**Records provided:**
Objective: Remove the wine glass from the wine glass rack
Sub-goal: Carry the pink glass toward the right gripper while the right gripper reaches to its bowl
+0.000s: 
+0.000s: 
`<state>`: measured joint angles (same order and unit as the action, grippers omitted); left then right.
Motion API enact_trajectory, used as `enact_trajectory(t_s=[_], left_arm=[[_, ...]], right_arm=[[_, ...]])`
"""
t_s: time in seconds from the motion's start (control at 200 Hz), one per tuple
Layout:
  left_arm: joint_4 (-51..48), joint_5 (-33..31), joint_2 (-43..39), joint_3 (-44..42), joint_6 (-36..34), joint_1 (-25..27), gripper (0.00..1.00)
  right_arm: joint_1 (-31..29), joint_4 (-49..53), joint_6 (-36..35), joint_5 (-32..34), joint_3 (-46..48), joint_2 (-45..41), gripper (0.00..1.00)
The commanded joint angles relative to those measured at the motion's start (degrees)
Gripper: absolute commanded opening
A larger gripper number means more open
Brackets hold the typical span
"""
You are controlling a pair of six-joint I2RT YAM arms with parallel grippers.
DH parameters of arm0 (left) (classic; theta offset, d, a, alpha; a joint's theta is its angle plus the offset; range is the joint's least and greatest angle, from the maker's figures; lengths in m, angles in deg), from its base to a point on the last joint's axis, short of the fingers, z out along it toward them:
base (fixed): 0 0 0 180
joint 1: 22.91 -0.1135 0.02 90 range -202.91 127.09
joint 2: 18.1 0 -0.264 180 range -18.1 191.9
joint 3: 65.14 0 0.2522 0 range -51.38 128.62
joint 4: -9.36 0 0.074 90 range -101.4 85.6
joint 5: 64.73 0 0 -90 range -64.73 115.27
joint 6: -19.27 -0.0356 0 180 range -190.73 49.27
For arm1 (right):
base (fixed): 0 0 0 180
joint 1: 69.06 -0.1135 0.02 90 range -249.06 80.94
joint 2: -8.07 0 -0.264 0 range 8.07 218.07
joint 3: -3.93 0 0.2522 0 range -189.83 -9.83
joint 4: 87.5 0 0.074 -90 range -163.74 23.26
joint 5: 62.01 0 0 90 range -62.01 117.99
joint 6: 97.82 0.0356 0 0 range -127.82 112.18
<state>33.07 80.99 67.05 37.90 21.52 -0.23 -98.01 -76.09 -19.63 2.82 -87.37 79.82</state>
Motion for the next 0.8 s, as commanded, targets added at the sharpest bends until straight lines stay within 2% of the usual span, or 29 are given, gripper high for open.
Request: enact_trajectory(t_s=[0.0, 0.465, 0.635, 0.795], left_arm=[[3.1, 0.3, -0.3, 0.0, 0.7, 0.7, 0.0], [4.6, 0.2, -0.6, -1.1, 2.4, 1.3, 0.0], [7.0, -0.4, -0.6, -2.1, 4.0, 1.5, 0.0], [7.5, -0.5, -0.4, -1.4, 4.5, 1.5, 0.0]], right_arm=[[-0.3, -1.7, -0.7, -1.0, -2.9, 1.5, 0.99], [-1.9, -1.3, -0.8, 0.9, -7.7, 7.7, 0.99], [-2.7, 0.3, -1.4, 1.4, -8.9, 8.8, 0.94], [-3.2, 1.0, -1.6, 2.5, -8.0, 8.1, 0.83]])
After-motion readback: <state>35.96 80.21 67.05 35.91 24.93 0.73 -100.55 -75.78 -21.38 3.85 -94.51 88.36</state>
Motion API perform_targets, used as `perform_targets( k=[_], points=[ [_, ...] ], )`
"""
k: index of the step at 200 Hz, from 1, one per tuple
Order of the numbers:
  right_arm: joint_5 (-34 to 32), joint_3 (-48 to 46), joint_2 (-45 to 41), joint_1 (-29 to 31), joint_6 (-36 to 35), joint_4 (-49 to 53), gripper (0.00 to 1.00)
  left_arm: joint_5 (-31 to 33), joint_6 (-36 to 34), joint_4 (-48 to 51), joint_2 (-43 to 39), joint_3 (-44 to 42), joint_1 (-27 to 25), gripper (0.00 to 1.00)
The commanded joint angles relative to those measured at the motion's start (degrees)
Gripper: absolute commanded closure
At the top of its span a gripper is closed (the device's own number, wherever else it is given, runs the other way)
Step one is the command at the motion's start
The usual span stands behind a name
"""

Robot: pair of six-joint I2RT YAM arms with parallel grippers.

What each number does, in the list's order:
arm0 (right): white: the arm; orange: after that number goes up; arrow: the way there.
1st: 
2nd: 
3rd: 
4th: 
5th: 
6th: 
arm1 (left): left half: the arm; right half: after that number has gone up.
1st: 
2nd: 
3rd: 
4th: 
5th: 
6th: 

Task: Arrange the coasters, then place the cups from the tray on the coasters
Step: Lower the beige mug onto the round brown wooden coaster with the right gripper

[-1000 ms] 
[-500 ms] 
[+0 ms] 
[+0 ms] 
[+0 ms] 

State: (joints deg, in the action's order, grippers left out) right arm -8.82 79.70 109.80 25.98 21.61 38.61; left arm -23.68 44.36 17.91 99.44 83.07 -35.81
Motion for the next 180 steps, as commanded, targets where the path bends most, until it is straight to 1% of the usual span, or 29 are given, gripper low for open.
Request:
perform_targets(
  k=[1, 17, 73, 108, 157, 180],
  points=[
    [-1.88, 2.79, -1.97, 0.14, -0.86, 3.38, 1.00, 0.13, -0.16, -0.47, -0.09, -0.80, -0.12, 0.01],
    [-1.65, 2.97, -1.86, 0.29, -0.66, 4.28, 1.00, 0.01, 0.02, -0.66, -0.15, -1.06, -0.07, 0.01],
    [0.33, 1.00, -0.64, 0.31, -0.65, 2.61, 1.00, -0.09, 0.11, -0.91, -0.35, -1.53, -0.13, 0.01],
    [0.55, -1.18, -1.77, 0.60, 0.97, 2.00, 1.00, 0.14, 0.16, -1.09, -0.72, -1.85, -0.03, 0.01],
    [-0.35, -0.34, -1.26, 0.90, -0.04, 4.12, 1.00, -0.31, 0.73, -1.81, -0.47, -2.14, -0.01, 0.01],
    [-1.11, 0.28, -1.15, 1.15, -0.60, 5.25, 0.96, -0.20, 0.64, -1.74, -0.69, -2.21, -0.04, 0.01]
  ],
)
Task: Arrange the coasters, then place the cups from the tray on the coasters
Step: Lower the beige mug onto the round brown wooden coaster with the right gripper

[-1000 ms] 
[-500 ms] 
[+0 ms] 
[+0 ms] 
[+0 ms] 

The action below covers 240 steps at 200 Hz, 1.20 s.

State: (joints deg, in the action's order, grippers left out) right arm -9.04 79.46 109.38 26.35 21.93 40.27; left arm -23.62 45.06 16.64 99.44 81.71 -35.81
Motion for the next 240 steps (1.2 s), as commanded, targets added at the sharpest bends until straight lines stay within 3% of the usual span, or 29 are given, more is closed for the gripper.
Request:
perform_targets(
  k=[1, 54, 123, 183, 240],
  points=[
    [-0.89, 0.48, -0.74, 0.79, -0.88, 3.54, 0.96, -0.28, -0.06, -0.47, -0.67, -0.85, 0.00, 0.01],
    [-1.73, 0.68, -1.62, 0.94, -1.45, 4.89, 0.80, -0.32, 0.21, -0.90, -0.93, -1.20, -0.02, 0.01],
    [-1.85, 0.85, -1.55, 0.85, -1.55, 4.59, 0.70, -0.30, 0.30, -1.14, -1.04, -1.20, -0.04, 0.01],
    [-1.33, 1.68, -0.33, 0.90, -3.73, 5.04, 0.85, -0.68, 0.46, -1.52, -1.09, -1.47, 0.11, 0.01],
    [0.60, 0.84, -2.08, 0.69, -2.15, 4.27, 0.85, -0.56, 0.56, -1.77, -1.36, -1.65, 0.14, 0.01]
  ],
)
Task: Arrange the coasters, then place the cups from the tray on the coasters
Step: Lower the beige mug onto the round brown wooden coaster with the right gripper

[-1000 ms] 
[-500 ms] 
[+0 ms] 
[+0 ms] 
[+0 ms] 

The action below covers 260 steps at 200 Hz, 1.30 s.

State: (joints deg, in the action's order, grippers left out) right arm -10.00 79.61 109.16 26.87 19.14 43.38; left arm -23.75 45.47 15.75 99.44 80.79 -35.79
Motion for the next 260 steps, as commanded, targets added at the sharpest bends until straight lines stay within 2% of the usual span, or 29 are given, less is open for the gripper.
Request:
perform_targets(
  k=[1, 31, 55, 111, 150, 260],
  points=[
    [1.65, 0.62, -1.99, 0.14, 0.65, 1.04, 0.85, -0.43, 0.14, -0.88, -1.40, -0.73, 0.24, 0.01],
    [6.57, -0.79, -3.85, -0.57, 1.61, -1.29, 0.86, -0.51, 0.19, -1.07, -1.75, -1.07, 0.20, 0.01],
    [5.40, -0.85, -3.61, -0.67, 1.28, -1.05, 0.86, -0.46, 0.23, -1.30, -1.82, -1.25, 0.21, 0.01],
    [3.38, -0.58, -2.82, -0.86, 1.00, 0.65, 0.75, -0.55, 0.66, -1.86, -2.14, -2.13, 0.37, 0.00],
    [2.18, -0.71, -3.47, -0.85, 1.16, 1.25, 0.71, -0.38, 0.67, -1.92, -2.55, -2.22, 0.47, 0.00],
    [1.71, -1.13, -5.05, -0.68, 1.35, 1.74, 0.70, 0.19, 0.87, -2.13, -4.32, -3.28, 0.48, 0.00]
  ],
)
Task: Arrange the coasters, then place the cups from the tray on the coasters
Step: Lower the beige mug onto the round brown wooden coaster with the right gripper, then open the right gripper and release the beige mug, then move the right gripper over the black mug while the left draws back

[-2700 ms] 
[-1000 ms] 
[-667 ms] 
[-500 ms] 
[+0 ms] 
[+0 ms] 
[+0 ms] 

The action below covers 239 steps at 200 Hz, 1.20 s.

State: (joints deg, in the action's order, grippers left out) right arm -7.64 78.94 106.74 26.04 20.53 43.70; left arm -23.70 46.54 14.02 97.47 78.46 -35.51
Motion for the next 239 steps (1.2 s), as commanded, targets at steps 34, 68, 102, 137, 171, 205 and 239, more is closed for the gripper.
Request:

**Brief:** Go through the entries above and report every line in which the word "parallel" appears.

**Result for this task:**
You are controlling a pair of six-joint I2RT YAM arms with parallel grippers.
Robot: pair of six-joint I2RT YAM arms with parallel grippers.

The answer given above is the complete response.